**What is expected**: Among the entries below, take the line with "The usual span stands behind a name" and the line with "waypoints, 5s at", and output them and every line between them exactly, with nothing else.

Segment Open

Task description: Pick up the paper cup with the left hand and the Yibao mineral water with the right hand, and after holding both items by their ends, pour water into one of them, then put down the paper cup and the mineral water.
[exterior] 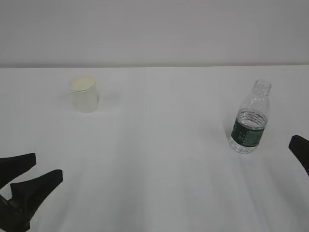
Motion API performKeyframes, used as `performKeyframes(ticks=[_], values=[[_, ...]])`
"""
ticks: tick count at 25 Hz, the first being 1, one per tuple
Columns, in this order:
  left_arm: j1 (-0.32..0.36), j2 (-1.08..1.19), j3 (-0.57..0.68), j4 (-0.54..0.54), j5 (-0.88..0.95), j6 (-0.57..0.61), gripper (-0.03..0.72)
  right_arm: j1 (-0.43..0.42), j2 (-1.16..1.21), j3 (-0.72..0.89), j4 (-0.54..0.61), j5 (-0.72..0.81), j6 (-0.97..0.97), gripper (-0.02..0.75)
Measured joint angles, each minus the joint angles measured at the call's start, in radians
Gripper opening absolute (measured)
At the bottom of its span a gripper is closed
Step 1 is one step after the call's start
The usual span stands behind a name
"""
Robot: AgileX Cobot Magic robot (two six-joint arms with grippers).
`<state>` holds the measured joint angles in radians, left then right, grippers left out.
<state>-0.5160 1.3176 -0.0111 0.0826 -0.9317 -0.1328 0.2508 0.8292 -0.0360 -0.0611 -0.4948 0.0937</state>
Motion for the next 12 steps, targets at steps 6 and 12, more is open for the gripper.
performKeyframes(ticks=[6, 12], values=[[0.000, 0.017, -0.002, -0.042, -0.052, 0.006, 0.603, 0.000, 0.000, 0.000, 0.000, -0.001, 0.015, 0.499], [0.000, 0.019, -0.002, -0.083, -0.071, 0.006, 0.652, 0.000, 0.000, 0.000, 0.000, -0.001, 0.021, 0.606]])
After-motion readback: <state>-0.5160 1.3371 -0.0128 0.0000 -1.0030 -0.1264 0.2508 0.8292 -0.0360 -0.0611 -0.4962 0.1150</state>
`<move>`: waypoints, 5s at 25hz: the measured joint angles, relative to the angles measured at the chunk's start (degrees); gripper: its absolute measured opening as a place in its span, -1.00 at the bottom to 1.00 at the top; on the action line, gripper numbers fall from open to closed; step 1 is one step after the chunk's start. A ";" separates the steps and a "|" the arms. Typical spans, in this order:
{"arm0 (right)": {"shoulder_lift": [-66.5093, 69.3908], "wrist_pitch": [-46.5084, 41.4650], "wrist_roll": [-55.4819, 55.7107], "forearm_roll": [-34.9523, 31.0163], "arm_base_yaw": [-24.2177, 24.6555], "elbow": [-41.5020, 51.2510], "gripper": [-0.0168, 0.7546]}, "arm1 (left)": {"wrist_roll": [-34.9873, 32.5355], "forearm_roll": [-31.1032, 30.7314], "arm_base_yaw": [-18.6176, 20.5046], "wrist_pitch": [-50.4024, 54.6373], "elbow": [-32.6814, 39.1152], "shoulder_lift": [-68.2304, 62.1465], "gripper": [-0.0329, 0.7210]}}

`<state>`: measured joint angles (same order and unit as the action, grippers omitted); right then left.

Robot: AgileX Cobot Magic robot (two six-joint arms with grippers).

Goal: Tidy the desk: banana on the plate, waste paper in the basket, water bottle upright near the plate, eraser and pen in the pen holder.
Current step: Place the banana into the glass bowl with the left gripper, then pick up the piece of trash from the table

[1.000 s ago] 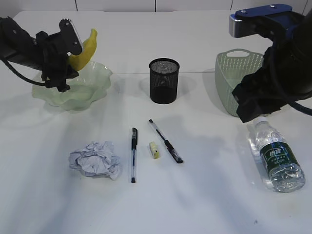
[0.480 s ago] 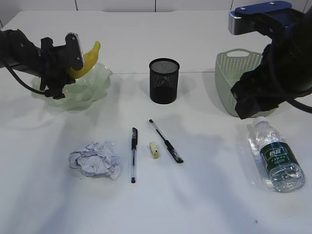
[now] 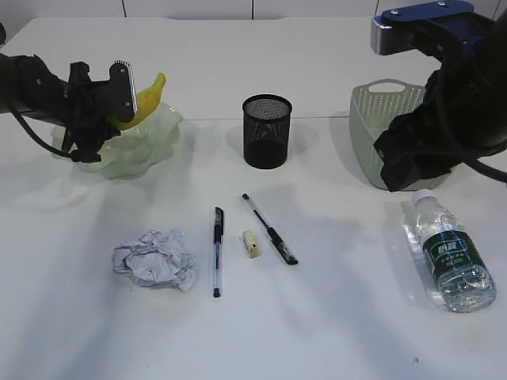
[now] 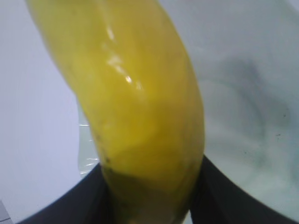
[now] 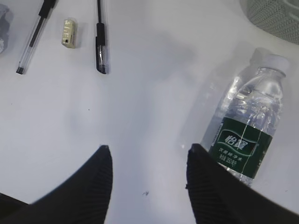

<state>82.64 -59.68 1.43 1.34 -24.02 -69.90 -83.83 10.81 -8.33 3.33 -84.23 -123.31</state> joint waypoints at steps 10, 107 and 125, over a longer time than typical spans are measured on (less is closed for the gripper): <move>0.00 0.25 -0.10 0.00 0.00 0.00 0.04 | 0.00 -0.04 0.00 -0.78 0.00 0.00 -0.05; 0.00 -3.37 -0.20 -6.85 0.00 0.00 0.04 | 91.85 22.50 -8.64 32.52 27.98 32.62 0.28; 0.00 -2.63 -0.20 -6.85 0.00 0.00 0.04 | 112.53 28.68 -8.64 28.47 27.98 23.89 0.28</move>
<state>82.64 -62.31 1.23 -5.51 -24.02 -69.90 28.70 39.49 -16.98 31.79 -56.25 -99.42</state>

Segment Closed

**Answer to this problem**:
The usual span stands behind a name
"""
Robot: AgileX Cobot Magic robot (two six-joint arms with grippers).
`<state>` holds the measured joint angles in radians, left then right, grippers left out.
<state>-0.5160 1.3176 -0.0111 0.0826 -0.9317 -0.1328 0.2508 0.8292 -0.0360 -0.0611 -0.4948 0.0937</state>
Motion for the next 12 steps, targets at steps 6 and 12, more is open for the gripper.
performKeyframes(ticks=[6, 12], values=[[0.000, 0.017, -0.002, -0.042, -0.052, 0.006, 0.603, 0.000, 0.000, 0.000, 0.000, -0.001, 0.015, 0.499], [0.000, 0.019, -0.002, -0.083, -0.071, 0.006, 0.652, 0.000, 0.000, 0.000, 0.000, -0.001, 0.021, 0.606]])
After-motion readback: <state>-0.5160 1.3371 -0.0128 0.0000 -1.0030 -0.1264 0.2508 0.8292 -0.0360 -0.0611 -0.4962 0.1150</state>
`<move>`: waypoints, 5s at 25hz: the measured joint angles, relative to the angles measured at the chunk's start (degrees); gripper: its absolute measured opening as a place in its span, -1.00 at the bottom to 1.00 at the top; on the action line, gripper numbers fall from open to closed; step 1 is one step after the chunk's start. A ";" separates the steps and a "|" the arms. Typical spans, in this order:

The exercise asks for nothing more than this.